Before starting, make sure you have:

  • A dataset uploaded to DashAI

  • Understanding of your dataset’s columns (features and target)

Step-by-Step Guide

1. Access the Experiments Section

Navigate to experiments section

Click on the “Experiments” button in the navigation bar to access the experiments interface.

2. Create New Experiment

Create new experiment

Click on the “New Experiment” button to start creating your experiment.

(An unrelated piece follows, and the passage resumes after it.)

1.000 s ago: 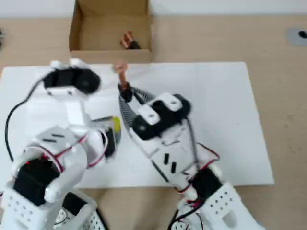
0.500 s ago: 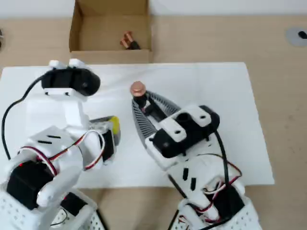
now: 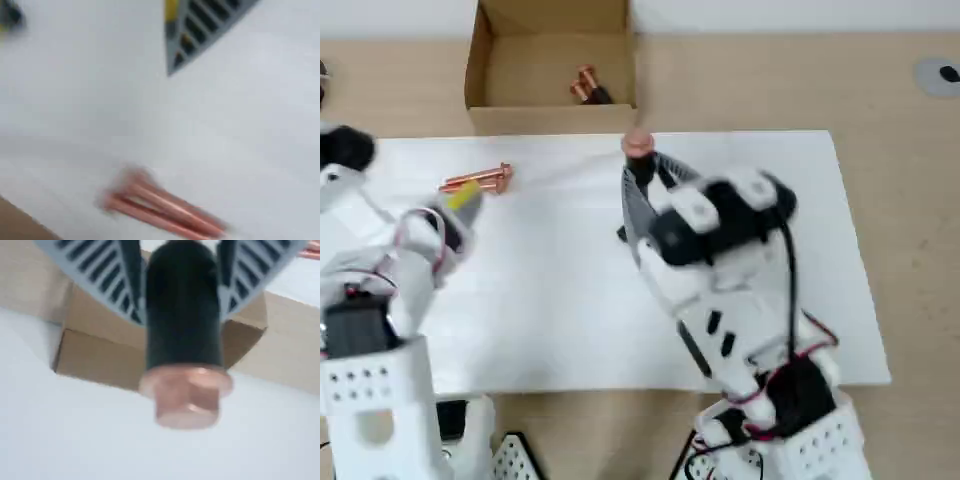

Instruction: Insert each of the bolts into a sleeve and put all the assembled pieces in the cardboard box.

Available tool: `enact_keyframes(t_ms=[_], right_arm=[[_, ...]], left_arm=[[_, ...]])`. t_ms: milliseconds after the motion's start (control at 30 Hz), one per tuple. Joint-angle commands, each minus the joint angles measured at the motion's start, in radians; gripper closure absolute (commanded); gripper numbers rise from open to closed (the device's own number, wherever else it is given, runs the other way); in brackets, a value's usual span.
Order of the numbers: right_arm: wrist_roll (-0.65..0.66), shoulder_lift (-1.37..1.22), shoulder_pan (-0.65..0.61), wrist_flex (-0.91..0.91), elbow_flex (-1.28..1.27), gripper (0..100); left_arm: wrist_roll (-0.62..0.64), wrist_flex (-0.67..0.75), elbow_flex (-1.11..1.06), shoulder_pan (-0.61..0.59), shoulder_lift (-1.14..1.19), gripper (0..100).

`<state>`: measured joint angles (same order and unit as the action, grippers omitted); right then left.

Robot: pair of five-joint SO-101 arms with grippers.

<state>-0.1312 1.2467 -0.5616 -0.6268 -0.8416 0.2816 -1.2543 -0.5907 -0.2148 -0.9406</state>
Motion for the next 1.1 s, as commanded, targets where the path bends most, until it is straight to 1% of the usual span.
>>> enact_keyframes(t_ms=[0,100,200,233,367,433,533,600,767,833,933,1067], right_arm=[[0.023,-0.2,0.016,-0.035,0.219,98.8],[0.057,-0.374,0.016,-0.055,0.363,98.8],[0.064,-0.547,0.018,-0.055,0.484,98.8],[0.064,-0.602,0.025,-0.055,0.519,98.8],[0.06,-0.82,0.039,-0.052,0.68,98.8],[0.057,-0.926,0.047,-0.048,0.78,98.8],[0.021,-1.081,0.061,-0.048,0.94,98.8],[0.006,-1.182,0.067,-0.054,1.046,98.8],[-0.003,-1.422,0.107,-0.055,1.26,98.8],[-0.008,-1.514,0.128,-0.055,1.342,98.8],[-0.025,-1.646,0.159,-0.055,1.452,98.8],[-0.064,-1.79,0.185,-0.057,1.57,98.8]], left_arm=[[-0.06,0.037,0.031,-0.061,0.119,69],[-0.137,0.035,0.115,-0.058,0.274,69],[-0.161,0.035,0.203,-0.037,0.432,69],[-0.192,0.034,0.229,-0.029,0.478,69],[-0.443,-0.025,0.351,0.017,0.607,69],[-0.528,-0.028,0.404,0.015,0.631,69],[-0.721,-0.032,0.454,0.005,0.641,69],[-0.773,-0.028,0.471,-0.003,0.642,69],[-0.832,-0.018,0.474,-0.031,0.644,69],[-0.825,0.028,0.445,-0.035,0.644,69],[-0.773,0.127,0.362,-0.048,0.644,69],[-0.657,0.239,0.245,-0.037,0.644,69]])
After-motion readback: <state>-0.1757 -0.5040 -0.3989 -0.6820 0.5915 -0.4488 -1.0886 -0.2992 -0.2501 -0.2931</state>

3. Select Task and Set Name

Select task and set name
  • Write a name for your experiment

  • Select the appropriate task type for your problem:
    • Text Classification

    • Tabular Classification

    • Image Classification

    • Regression

    • Translation

  • Click “Next” to proceed

4. Select Dataset

Select dataset
  • Choose the dataset you want to use for training

  • Click “Next” to proceed

5. Configure Input/Output and Splits

Configure input output
  • Select the input columns (features)

  • Select the output column (target)

  • Configure the train/test/validation splits

  • Click “Next” to proceed

6. Select and Configure Model

Select model

You can select multiple models to train and compare their performance. For each model:

  1. Click on the “Select a model to add” button

  2. Choose a model suitable for your task

  3. Configure the model parameters

  4. Repeat to add more models

Here are some recommended model combinations for each task type:

  • For Text Classification:
    • DistilBERT + Bag of Words: Compare simple vs advanced approaches

    • Multiple DistilBERT instances with different parameters

  • For Tabular Classification:
    • Random Forest + Logistic Regression: Compare linear vs non-linear methods

    • SVC + Random Forest: Compare different algorithmic approaches

  • For Image Classification:
    • Different ViT configurations to compare performance

  • For Regression:
    • Linear Regression + Random Forest: Compare simple vs complex relationships

    • Multiple SVR instances with different kernels

Note

Training multiple models allows you to:

  • Compare performance across different architectures

  • Find the best model for your specific dataset

  • Understand trade-offs between complexity and performance

  • Experiment with different hyperparameter configurations

For a complete list of available models and their detailed documentation, see Models.

7. Model Optimization

Select model

DashAI provides automatic model optimization through:

  • Hyperparameter Optimization: Find the best parameters for your model automatically
    • Each parameter combination is evaluated using the selected optimization metric

    • Example parameters to optimize:
      • SVC: Regularization parameter (C)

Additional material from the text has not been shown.